Capacity planning. Each Sidecar holds active capabilities + the policy bundle in memory. With 1000 active sessions and a 100 KB bundle, you’re well under 100 MB resident. The hot path stays bounded by the perf budgets (Stage 1 < 1ms, Stage 2 < 200µs) regardless of session count.

Failure modes. If the Authority is unreachable for longer than bundle_ttl_seconds, the Sidecar denies everything (PolicyBundleStale). This is the right shape — stale policy is not safe — but it means the Authority is effectively a critical dependency for your app’s availability. Monitor accordingly.

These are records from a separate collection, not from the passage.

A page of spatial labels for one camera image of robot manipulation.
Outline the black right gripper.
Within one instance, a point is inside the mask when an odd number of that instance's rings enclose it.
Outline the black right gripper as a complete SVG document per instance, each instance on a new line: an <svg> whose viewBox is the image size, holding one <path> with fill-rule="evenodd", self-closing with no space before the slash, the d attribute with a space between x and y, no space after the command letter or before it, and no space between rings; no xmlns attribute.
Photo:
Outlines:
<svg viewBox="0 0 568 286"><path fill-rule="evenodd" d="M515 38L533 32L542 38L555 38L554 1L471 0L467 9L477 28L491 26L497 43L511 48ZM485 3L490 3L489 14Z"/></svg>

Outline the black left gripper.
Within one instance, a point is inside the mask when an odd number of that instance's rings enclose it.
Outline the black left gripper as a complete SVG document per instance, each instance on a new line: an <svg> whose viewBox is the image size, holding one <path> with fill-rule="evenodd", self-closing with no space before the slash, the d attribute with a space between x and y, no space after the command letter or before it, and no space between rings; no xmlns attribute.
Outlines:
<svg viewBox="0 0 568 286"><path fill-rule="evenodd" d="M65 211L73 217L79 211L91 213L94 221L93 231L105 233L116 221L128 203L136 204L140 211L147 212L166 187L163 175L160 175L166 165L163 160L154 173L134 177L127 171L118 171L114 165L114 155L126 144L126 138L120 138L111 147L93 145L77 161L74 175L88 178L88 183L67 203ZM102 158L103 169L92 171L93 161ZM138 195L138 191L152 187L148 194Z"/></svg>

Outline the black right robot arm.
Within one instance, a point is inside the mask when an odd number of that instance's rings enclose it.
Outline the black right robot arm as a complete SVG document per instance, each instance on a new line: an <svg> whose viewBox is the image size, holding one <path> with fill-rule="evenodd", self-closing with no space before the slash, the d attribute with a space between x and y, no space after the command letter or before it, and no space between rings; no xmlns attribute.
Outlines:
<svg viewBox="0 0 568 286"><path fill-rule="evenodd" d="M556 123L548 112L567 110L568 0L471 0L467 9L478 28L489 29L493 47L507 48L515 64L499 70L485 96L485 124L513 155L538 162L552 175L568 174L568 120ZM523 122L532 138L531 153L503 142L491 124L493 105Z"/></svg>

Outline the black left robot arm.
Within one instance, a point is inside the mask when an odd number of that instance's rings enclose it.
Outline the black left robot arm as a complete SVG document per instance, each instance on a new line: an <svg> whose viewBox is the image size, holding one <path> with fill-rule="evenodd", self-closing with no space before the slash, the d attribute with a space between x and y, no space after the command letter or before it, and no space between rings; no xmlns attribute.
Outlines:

Putting it all together, the new-tenant workflow is:

  1. Add Firma::Agent::"tenant-newco" to the issuance policy.
  2. Add any tenant-specific runtime rules (a permit with principal == Firma::Agent::"tenant-newco", etc.).
  3. Push the policy bundle. Sidecars pick it up within bundle_ttl_seconds.
  4. Configure the app to use agent_id = "tenant-newco" for that tenant’s sessions.
  5. First session for the tenant: app calls IssueCapability, gets a token, app makes calls, Sidecar validates.

Offboarding is the inverse: remove the entries from issuance + runtime policy, push, the Sidecar denies new capabilities and stale ones expire.

PolicyBundleStale denials in production. Your Sidecars lost contact with the Authority. Check the network path, the Authority’s health, and consider raising bundle_ttl_seconds slightly to give yourself headroom for transient blips.

CapabilityScopeMismatch for legitimate calls. The capability’s resource_scope doesn’t match the request. Either tighten the scope at issuance time or loosen it. Match the scope to the agent’s mission, not to a wildcard — '*' is a smell in production.

Audit volume. A busy app produces a lot of events. Plan for the storage and the cost of shipping them. grpc sink + a horizontally scaled collector is the right shape.

Vault token rotation. AppRole renewal needs to happen before the token expires; the Sidecar does not auto-renew. Use a sidecar-of-the-sidecar (e.g. Vault Agent) to keep credentials fresh.

Sidecar restart drops in-memory capabilities. When a pod restarts, the Sidecar comes back with no CapabilityMap entries until sessions issue new ones. The app should retry on CapabilityNotFound by re-issuing.